> _Exercise goal_: Setting aside any pictures, reproduce the data exactly.

Records shown START

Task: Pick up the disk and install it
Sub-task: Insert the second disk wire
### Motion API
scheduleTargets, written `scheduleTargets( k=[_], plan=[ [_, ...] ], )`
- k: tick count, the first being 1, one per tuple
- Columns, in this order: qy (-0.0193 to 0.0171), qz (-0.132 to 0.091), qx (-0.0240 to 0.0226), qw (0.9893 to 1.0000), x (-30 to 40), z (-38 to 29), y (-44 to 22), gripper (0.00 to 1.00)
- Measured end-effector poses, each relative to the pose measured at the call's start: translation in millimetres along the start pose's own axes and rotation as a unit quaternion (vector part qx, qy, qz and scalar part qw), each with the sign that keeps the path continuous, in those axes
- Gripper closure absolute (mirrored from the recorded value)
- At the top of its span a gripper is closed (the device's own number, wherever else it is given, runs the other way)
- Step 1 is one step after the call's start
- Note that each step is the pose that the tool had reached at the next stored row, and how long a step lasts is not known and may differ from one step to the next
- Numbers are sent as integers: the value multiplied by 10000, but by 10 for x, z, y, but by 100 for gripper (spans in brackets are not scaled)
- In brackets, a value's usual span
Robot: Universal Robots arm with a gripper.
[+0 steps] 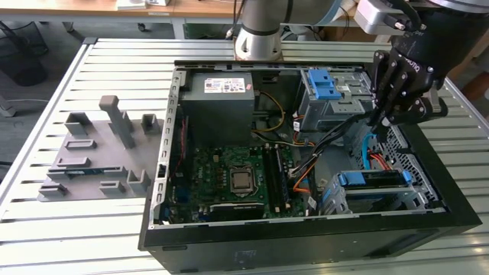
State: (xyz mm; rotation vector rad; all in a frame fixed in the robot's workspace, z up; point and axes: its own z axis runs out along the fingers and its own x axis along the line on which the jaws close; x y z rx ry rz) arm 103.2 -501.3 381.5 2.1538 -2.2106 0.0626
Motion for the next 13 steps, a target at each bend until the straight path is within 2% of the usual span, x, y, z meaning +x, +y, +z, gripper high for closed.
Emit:
scheduleTargets(
  k=[1, 2, 3, 6, 10, 13],
  plan=[
    [25, 0, 1, 10000, -1, 8, 0, 76],
    [98, 2, 6, 10000, -2, 13, 0, 76],
    [118, 2, 11, 9999, -2, 14, 0, 76],
    [154, 2, 16, 9999, -1, -9, 2, 76],
    [169, 3, 17, 9999, -4, -13, 2, 76],
    [192, 3, 17, 9998, -6, -9, 2, 76]
  ],
)
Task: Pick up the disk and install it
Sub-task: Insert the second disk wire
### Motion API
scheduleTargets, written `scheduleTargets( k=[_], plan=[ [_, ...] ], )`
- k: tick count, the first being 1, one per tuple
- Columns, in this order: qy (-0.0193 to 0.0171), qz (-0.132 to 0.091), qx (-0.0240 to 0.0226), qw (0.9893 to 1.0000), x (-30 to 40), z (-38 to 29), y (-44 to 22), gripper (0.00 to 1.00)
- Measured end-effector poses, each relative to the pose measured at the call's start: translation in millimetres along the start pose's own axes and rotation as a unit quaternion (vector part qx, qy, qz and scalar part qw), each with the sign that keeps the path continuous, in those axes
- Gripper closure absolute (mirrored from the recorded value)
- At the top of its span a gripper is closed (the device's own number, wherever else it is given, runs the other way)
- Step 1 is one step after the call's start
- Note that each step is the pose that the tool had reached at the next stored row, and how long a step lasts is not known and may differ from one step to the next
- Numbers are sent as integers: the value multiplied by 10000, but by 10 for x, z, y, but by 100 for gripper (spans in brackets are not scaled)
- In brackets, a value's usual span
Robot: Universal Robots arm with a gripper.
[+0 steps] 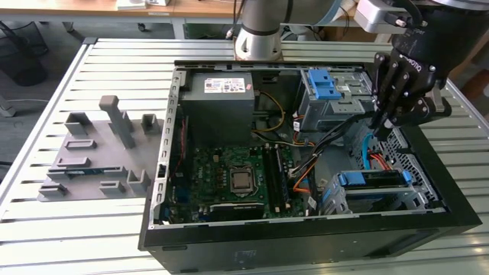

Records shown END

> _Result of this task_:
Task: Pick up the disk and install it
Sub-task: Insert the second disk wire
### Motion API
scheduleTargets, written `scheduleTargets( k=[_], plan=[ [_, ...] ], )`
- k: tick count, the first being 1, one per tuple
- Columns, in this order: qy (-0.0193 to 0.0171), qz (-0.132 to 0.091), qx (-0.0240 to 0.0226), qw (0.9893 to 1.0000), x (-30 to 40), z (-38 to 29), y (-44 to 22), gripper (0.00 to 1.00)
- Measured end-effector poses, each relative to the pose measured at the call's start: translation in millimetres along the start pose's own axes and rotation as a unit quaternion (vector part qx, qy, qz and scalar part qw), each with the sign that keeps the path continuous, in those axes
- Gripper closure absolute (mirrored from the recorded value)
- At the top of its span a gripper is closed (the device's own number, wherever else it is given, runs the other way)
- Step 1 is one step after the call's start
- Note that each step is the pose that the tool had reached at the next stored row, and how long a step lasts is not known and may differ from one step to the next
- Numbers are sent as integers: the value multiplied by 10000, but by 10 for x, z, y, but by 100 for gripper (spans in brackets are not scaled)
- In brackets, a value's usual span
Robot: Universal Robots arm with a gripper.
[+0 steps] 
State: (xyz mm; rotation vector rad; all in a frame fixed in the robot's workspace, z up; point and axes: its own z axis runs out along the fingers and its own x axis along the line on which the jaws close; x y z rx ry rz) arm 103.2 -501.3 381.5 2.1538 -2.2106 0.0626
Motion for the next 13 steps, a target at each bend until the straight path is within 2% of the usual span, x, y, z meaning +x, +y, +z, gripper high for closed.
Emit:
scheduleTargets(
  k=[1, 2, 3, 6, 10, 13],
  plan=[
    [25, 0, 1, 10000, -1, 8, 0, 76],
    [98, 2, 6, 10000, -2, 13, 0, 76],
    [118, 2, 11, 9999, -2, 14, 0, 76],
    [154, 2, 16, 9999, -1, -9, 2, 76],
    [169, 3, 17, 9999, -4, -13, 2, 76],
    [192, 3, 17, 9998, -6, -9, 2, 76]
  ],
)
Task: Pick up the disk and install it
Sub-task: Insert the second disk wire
### Motion API
scheduleTargets, written `scheduleTargets( k=[_], plan=[ [_, ...] ], )`
- k: tick count, the first being 1, one per tuple
- Columns, in this order: qy (-0.0193 to 0.0171), qz (-0.132 to 0.091), qx (-0.0240 to 0.0226), qw (0.9893 to 1.0000), x (-30 to 40), z (-38 to 29), y (-44 to 22), gripper (0.00 to 1.00)
- Measured end-effector poses, each relative to the pose measured at the call's start: translation in millimetres along the start pose's own axes and rotation as a unit quaternion (vector part qx, qy, qz and scalar part qw), each with the sign that keeps the path continuous, in those axes
- Gripper closure absolute (mirrored from the recorded value)
- At the top of its span a gripper is closed (the device's own number, wherever else it is given, runs the other way)
- Step 1 is one step after the call's start
- Note that each step is the pose that the tool had reached at the next stored row, and how long a step lasts is not known and may differ from one step to the next
- Numbers are sent as integers: the value multiplied by 10000, but by 10 for x, z, y, but by 100 for gripper (spans in brackets are not scaled)
- In brackets, a value's usual span
Robot: Universal Robots arm with a gripper.
[+0 steps] 

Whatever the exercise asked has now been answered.